Because I had listened before, this time I continued typing as Kae performed. Once finished, YouTube did its thing of running onto the next video and I was suddenly accompanied by the soothing voice of Helena Bonham Carter, introducing an EE Cummings poem.
‘I carry your heart with me’, she said.
I stopped typing and closed my eyes, imagining Helena sitting beside me, reading to me, and carrying my heart!
Two differently beautiful readings, the contrast emphasising the gold in each.
Then suddenly,
‘But I can’t’, Helena said urgently. YouTube had moved onto a reading of WH Auden, lurching me from romantic lyricism back into reality. Helena continued;
‘Will time say nothing but I told you so?
If I could tell you, I would let you know.'
What is this about, I wondered, and I looked it up. Dr Oliver Tearle’s analysis provides an interesting explanation, and surely the poem is as relevant now as when written, post-WW2 recovery.
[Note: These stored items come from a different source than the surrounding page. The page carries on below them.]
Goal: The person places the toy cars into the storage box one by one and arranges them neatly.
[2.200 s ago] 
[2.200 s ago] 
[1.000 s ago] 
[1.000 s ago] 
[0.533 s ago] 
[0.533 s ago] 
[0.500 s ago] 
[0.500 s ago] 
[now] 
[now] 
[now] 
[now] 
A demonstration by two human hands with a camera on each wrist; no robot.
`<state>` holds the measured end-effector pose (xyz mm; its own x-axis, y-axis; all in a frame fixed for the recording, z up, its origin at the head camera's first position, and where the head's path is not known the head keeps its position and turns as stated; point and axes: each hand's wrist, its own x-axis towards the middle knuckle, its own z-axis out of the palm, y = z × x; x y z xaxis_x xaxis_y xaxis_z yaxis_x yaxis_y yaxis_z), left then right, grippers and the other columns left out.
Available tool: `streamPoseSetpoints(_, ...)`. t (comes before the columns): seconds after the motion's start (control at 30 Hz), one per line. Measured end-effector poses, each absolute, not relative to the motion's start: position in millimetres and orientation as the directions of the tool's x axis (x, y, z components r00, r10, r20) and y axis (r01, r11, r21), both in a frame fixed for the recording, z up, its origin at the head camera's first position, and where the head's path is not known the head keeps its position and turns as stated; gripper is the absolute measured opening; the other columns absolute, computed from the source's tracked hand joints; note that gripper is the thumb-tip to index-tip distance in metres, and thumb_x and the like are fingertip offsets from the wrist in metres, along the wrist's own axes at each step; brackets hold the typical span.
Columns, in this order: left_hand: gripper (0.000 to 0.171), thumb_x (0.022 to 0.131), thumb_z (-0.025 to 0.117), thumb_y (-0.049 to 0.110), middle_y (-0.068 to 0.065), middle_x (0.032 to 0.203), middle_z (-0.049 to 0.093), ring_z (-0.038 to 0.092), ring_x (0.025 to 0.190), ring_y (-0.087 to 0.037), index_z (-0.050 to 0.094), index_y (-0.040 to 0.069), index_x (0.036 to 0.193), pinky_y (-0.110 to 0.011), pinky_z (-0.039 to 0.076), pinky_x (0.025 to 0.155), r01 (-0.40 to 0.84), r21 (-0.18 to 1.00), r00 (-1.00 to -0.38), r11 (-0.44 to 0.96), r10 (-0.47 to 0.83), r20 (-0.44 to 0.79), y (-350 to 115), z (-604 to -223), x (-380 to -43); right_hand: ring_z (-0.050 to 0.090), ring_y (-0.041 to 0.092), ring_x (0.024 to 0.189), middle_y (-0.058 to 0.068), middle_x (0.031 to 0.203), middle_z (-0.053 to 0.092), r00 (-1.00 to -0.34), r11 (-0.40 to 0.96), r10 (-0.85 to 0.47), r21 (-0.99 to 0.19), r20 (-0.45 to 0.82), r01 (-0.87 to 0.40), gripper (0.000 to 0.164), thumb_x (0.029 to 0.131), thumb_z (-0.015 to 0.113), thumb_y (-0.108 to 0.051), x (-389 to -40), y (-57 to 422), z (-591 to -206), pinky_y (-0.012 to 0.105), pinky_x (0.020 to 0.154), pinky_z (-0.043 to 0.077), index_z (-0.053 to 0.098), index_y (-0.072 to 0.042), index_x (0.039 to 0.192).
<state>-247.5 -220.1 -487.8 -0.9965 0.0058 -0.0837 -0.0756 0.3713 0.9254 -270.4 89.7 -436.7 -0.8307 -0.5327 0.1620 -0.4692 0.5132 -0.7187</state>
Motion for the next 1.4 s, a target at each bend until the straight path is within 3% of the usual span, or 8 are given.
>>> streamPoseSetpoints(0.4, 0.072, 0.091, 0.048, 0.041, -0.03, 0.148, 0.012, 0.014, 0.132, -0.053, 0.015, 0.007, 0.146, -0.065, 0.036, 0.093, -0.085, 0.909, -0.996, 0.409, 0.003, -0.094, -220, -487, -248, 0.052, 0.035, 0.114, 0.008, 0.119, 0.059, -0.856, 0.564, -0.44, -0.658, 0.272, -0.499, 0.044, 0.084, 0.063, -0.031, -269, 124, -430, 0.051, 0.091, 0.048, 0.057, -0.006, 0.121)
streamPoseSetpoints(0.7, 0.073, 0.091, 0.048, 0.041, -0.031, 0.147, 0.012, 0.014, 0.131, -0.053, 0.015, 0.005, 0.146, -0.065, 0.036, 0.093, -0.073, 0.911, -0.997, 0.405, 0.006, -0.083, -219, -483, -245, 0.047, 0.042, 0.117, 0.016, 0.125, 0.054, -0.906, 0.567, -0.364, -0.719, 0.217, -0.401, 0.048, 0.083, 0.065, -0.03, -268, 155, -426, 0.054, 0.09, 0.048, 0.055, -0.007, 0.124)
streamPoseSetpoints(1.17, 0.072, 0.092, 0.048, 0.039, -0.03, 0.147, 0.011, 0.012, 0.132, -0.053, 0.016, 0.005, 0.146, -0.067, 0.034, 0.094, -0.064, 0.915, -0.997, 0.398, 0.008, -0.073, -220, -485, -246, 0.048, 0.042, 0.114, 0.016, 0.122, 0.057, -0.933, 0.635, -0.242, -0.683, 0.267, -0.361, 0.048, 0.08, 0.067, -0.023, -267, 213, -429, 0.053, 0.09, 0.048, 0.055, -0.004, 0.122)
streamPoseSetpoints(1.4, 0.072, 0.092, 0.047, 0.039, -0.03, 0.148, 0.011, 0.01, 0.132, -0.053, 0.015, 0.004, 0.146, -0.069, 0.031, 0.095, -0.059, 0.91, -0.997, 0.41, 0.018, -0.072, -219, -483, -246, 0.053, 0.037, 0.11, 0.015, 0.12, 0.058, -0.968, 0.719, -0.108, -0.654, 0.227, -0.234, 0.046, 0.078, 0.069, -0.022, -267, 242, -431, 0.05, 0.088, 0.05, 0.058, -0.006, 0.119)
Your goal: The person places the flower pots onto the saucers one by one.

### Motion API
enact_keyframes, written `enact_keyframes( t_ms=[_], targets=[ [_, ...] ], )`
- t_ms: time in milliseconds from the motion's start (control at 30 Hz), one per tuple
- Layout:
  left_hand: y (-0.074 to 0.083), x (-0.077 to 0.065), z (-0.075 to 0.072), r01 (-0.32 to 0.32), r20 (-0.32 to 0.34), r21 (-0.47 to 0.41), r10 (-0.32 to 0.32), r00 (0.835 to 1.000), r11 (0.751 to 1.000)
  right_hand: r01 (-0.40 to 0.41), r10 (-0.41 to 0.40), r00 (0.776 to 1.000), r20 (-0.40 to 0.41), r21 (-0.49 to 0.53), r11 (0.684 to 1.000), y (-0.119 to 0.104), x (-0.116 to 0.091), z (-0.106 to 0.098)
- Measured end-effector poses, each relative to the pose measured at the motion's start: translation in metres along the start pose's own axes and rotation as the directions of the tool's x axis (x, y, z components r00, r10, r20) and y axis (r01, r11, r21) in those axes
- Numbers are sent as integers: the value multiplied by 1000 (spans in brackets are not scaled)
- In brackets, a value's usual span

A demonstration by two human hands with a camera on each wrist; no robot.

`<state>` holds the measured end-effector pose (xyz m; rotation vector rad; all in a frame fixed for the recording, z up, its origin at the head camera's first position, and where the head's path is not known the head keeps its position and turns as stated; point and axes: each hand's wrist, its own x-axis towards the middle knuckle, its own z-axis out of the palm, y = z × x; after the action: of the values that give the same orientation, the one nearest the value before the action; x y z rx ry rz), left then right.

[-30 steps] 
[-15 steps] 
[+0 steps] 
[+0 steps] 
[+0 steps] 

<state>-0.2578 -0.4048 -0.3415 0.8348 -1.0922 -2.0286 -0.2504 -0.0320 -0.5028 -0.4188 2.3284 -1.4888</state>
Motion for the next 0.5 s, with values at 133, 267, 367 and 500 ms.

a poem at once about being certain of nothing (except that the speaker would tell us the truth if he had the answers) in a time of uncertainty (except that we can be certain that there ‘must be’ reasons why things happen, even though we don’t know what they are).’
A Short Analysis of W. H. Auden’s ‘If I Could Tell You’, Dr Oliver Tearle (Loughborough University)
Are we all certain that there ‘must be’ reasons why things happen? I think it depends on your perspective what that reason is. Fate or self determinism? Spiritual paths or earthly journeys? Meaning that we construct, or meaning that we discover? It does not all seem simple and certain to me. This existential questioning has been the stuff of debate for eons, and society certainly does not have it all figured out, or surely there would not still be so much distress and conflict?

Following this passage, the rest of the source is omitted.